Work to complete
From the records below, transcribe exactly the lines that begin at the line with "Spatial labels for" and end at the line with "For training a", both included.

══════════

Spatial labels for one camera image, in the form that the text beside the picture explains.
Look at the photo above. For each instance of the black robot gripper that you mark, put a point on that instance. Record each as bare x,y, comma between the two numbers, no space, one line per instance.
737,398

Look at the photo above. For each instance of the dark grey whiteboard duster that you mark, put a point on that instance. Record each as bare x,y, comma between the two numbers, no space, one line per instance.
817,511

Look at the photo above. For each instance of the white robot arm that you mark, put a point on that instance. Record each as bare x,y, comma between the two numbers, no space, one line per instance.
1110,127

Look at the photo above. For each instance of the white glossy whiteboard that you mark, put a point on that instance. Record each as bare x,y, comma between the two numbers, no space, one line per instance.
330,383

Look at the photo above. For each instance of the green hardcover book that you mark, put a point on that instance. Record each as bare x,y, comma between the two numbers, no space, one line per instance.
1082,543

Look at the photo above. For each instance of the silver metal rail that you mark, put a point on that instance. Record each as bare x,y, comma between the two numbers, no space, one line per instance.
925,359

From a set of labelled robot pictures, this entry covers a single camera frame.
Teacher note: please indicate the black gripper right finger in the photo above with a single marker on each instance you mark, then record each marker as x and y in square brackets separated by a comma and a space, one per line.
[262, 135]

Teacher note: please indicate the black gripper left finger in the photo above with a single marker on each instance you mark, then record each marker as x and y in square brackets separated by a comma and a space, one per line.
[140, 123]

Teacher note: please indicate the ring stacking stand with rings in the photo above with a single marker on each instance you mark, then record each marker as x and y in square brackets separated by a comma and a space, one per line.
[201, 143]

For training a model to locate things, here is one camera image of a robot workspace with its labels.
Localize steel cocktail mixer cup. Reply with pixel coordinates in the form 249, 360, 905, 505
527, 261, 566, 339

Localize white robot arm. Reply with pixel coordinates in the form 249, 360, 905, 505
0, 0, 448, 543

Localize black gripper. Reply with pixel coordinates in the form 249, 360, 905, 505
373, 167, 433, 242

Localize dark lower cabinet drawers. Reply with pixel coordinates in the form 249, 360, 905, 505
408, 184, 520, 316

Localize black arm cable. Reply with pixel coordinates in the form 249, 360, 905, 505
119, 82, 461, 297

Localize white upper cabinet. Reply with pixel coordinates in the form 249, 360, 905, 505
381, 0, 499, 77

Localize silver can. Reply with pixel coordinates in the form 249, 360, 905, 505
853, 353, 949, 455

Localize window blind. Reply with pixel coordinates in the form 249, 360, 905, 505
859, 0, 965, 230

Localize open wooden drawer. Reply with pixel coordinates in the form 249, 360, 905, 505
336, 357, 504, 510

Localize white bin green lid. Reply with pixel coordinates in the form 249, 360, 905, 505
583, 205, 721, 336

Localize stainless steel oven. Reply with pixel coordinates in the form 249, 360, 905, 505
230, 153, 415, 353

══════════

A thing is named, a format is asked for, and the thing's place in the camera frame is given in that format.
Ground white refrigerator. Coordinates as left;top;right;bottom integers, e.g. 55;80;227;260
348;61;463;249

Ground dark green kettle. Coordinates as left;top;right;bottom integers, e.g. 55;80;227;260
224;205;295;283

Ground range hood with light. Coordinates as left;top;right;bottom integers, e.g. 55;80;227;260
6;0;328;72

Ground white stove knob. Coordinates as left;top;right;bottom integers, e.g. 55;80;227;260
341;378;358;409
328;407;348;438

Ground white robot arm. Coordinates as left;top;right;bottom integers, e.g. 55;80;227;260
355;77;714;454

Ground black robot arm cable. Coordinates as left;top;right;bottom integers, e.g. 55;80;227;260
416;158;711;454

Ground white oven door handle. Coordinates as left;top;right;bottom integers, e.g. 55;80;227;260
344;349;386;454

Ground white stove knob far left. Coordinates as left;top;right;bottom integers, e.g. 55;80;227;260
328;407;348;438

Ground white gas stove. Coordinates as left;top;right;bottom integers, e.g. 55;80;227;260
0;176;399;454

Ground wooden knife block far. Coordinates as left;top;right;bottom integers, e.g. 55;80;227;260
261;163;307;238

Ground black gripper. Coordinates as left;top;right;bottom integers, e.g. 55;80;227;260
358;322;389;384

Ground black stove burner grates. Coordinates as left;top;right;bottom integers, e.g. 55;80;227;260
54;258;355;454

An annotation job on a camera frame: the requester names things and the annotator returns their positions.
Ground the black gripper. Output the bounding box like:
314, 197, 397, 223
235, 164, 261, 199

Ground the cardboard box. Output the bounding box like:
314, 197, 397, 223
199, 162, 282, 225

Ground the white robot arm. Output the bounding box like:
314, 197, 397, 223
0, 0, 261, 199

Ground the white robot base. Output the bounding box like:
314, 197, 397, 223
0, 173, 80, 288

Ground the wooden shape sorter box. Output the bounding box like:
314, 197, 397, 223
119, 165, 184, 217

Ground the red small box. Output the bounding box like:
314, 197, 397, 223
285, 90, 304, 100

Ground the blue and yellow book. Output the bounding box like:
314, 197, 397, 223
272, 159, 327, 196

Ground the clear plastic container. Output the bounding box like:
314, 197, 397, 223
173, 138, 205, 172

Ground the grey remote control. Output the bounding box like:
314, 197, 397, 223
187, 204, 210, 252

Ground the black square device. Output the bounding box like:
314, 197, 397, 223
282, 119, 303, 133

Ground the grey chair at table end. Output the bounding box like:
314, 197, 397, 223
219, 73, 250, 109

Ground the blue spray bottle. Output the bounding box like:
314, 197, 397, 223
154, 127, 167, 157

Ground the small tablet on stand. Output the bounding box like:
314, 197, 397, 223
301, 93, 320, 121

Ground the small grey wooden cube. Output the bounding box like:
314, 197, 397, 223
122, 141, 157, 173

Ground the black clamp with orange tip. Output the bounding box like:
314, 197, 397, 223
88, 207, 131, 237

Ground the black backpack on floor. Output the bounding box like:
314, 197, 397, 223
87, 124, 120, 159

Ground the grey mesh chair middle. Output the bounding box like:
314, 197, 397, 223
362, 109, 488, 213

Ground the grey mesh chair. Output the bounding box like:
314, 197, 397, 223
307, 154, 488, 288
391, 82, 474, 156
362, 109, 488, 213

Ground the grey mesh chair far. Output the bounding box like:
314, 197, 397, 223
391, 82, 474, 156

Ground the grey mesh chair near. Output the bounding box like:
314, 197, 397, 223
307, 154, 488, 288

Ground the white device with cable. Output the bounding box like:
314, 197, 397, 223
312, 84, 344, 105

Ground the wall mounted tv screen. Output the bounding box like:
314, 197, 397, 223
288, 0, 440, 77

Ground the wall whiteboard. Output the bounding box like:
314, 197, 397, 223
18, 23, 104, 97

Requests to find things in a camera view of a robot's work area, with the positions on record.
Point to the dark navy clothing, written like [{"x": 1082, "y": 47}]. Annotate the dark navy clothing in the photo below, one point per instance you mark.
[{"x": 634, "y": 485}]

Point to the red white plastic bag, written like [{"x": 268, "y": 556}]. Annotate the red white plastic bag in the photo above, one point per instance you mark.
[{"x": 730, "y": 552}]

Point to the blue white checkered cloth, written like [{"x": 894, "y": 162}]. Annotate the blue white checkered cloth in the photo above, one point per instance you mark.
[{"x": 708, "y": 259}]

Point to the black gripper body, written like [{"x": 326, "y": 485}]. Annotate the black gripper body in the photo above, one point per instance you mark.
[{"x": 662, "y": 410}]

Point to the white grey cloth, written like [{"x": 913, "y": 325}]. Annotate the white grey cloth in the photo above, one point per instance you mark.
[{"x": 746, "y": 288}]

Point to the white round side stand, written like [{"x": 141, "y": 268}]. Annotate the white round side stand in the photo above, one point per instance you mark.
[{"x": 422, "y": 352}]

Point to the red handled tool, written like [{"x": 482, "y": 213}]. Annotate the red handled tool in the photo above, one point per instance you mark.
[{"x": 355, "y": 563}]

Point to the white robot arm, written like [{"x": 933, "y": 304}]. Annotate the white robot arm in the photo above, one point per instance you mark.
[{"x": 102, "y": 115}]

══════════

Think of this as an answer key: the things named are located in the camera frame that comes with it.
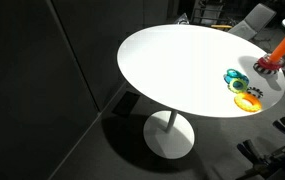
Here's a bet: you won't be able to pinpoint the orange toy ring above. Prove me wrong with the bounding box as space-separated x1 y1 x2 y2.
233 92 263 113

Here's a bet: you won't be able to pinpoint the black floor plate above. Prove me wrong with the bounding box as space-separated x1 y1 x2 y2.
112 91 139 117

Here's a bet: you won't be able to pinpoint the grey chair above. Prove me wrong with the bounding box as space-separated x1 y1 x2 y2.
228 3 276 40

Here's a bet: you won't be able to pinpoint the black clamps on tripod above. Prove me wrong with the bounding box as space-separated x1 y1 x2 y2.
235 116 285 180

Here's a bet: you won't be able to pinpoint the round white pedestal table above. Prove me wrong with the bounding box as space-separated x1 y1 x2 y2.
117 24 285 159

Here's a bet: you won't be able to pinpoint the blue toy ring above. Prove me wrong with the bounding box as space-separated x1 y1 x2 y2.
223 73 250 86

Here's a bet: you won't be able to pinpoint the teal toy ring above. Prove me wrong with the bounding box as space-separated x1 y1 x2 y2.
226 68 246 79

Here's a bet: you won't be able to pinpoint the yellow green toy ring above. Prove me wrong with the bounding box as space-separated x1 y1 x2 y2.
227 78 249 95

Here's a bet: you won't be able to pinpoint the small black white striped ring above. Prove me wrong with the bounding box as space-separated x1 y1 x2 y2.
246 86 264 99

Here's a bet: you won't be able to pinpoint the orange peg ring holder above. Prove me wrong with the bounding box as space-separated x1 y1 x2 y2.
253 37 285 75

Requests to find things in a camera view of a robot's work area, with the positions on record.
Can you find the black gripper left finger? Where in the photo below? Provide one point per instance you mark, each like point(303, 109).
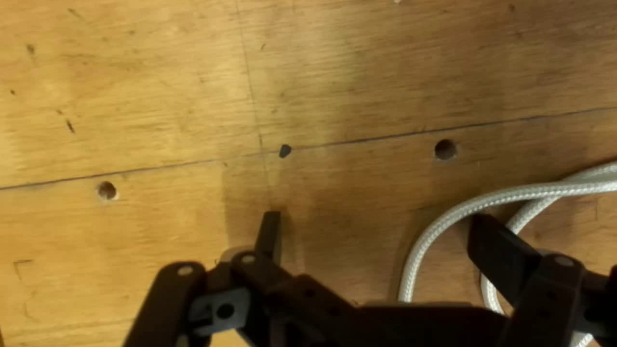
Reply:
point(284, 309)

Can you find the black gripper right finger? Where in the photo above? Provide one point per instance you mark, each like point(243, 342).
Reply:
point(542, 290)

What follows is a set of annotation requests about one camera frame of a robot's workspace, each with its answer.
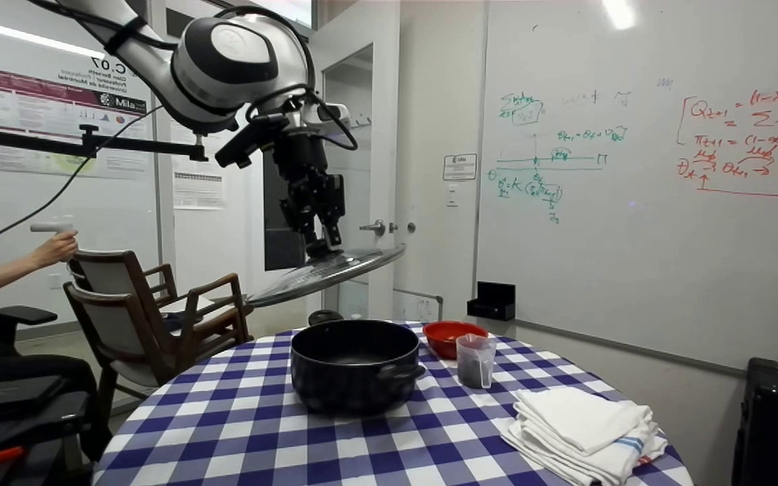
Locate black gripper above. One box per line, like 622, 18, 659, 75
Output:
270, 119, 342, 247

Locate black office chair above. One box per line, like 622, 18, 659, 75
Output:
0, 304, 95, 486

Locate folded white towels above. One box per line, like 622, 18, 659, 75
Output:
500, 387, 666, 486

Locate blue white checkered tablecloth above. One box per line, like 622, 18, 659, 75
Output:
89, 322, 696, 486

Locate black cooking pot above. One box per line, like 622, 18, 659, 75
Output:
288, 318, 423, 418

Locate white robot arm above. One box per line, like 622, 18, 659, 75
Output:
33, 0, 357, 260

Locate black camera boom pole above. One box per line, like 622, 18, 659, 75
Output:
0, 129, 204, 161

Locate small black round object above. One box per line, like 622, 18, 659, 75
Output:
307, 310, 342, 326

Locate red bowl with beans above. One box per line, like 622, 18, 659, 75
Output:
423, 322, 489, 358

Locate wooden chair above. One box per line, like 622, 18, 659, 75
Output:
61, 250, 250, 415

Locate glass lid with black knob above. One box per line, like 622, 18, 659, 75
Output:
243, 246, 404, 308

══════════

The completed task
Spatial labels for one camera image, in the form that the text beside the picture explains.
Look at the photo above. For each instance of the black robot gripper that you mark, put a point on that instance. Record each as bare x,y, comma between the two numbers, no space, one line per instance.
737,398

Look at the photo above. For each instance of the dark grey whiteboard duster that you mark, put a point on that instance. Record each as bare x,y, comma between the two numbers, no space, one line per instance.
817,511

Look at the photo above. For each instance of the white robot arm that you mark, put a point on that instance. Record each as bare x,y, comma between the two numbers, no space, one line per instance.
1110,127

Look at the photo above. For each instance of the white glossy whiteboard that you mark, put a point on that instance. Record each as bare x,y, comma between the two numbers, no space, one line per instance.
330,383

Look at the photo above. For each instance of the green hardcover book that you mark, put a point on that instance. Record each as bare x,y, comma between the two numbers, no space, one line per instance.
1082,543

Look at the photo above. For each instance of the silver metal rail that you mark, put a point on that instance. Record each as bare x,y, comma between the two numbers, no space, one line per instance.
925,359

From a set of labelled robot pictures, this entry covers a single camera frame.
Teacher note: please indicate the black gripper right finger in the photo above with a single marker on each instance you mark, then record each marker as x and y in square brackets separated by a comma and a space, one per line.
[262, 135]

Teacher note: please indicate the black gripper left finger in the photo above with a single marker on each instance you mark, then record each marker as x and y in square brackets separated by a comma and a space, one per line.
[140, 123]

Teacher note: please indicate the ring stacking stand with rings in the photo above with a single marker on each instance you mark, then record each marker as x and y in square brackets separated by a comma and a space, one per line.
[201, 143]

For training a model to locate things, here is one camera image of a robot workspace with its labels.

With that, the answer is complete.